Posted by: kinglear | August 07, 2009 at 12:10 PM
Jensen's claim in 1978 has been shown to be wrong - EMH is not a viable theory. Why the behavioural theories then? And even Scholes makes he case against himself in "thinking much of the blame for the recent woe should be pinned not on economists’ theories and models but on those on Wall Street and in the City who pushed them too far in practice."
Exactly. When you have the same people insider trading who are making the rules and printing the money at the same time, using fractional reserve banking to create something out of nothing - and that model being followed - look at silver just now, then EMH is seen as naive.
Shleifer's theory of costs simply putting a spanner in the works with the informed beating noise traders. There are so many examples of the market not being rational.
Krugman said, as you'd be aware:
"most macroeconomics of the past 30 years was “spectacularly useless at best, and positively harmful at worst”
He might have added "LSE socialist economics" as well.
Posted by: jameshigham | August 08, 2009 at 04:35 PM
Eric Falkenstein says "Bank acquisitions were evaluated in part by their Community Reinvestment Act record, which necessitated lowering underwriting criteria on homes".
I've seen conflicting reports on the role of the CRA in the sub-prime lending boom; by some accounts only 20% of loans were from CRA regulated firms?
S
Posted by: SDWatson | August 10, 2009 at 08:41 AM
Oh dear.
People confuse two things:
1. Proper markets, i.e. for goods, labour, services etc, which are highly efficient, or at least infinitely more efficient than centrally planned.
2. Secondary markets in 'capital' assets, like shares, housing, which are subject to bubbles and irrational exuberance/despair.
The government is usually behind these bubbles because of rationing, legislative changes, subsidies, exchange controls, setting artificially high or low interest rates e.g. Labour's idea that you can bribe the people with ever-rising house prices.
The lefties say "Capital markets are all over the place. Therefore we must regulate them. Oh, and we'll regulate proper markets as well while we're at it"
The rightwingers say "Proper markets are highly efficient therefore capital markets must be efficient as well".

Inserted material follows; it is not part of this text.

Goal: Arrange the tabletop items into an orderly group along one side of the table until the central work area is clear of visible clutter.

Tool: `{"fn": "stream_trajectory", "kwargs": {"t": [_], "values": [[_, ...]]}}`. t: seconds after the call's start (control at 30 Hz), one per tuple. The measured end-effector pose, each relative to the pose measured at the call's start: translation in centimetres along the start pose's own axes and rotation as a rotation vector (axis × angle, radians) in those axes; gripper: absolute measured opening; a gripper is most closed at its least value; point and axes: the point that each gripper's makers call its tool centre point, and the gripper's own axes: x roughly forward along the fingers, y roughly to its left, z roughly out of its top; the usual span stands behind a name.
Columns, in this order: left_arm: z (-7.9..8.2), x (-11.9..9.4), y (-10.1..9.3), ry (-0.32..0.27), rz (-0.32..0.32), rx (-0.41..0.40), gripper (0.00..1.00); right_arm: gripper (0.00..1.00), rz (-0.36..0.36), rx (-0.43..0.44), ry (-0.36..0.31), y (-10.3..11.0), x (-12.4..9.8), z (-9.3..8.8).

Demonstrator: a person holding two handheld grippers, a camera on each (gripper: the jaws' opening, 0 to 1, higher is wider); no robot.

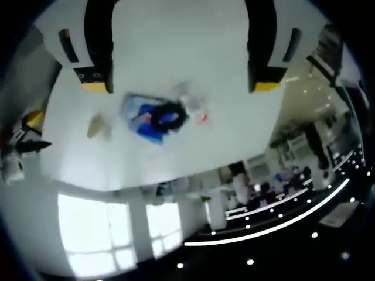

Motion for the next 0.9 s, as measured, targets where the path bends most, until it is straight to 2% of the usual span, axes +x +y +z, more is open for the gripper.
{"fn": "stream_trajectory", "kwargs": {"t": [0.17,0.4,0.9], "values": [[-0.4,1.1,0.2,0.002,0.003,-0.091,0.87,0.95,0.001,0.005,0.004,0.0,0.0,-0.1],[-1.1,2.7,0.2,0.023,0.013,-0.097,0.83,0.94,0.003,0.005,0.014,0.0,0.0,-0.2],[-0.7,5.8,0.4,0.043,0.018,-0.157,0.76,0.92,0.008,0.011,0.023,0.1,0.0,-0.5]]}}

Both of them are wrong, as it happens.
Posted by: Mark Wadsworth | August 11, 2009 at 10:10 PM
"1. Proper markets, i.e. for goods, labour, services etc, which are highly efficient, or at least infinitely more efficient than centrally planned."
These proper markets are planned to the hilt. Only if you restrict the word centrally to bumbling autocrats does this even have a shot at being true.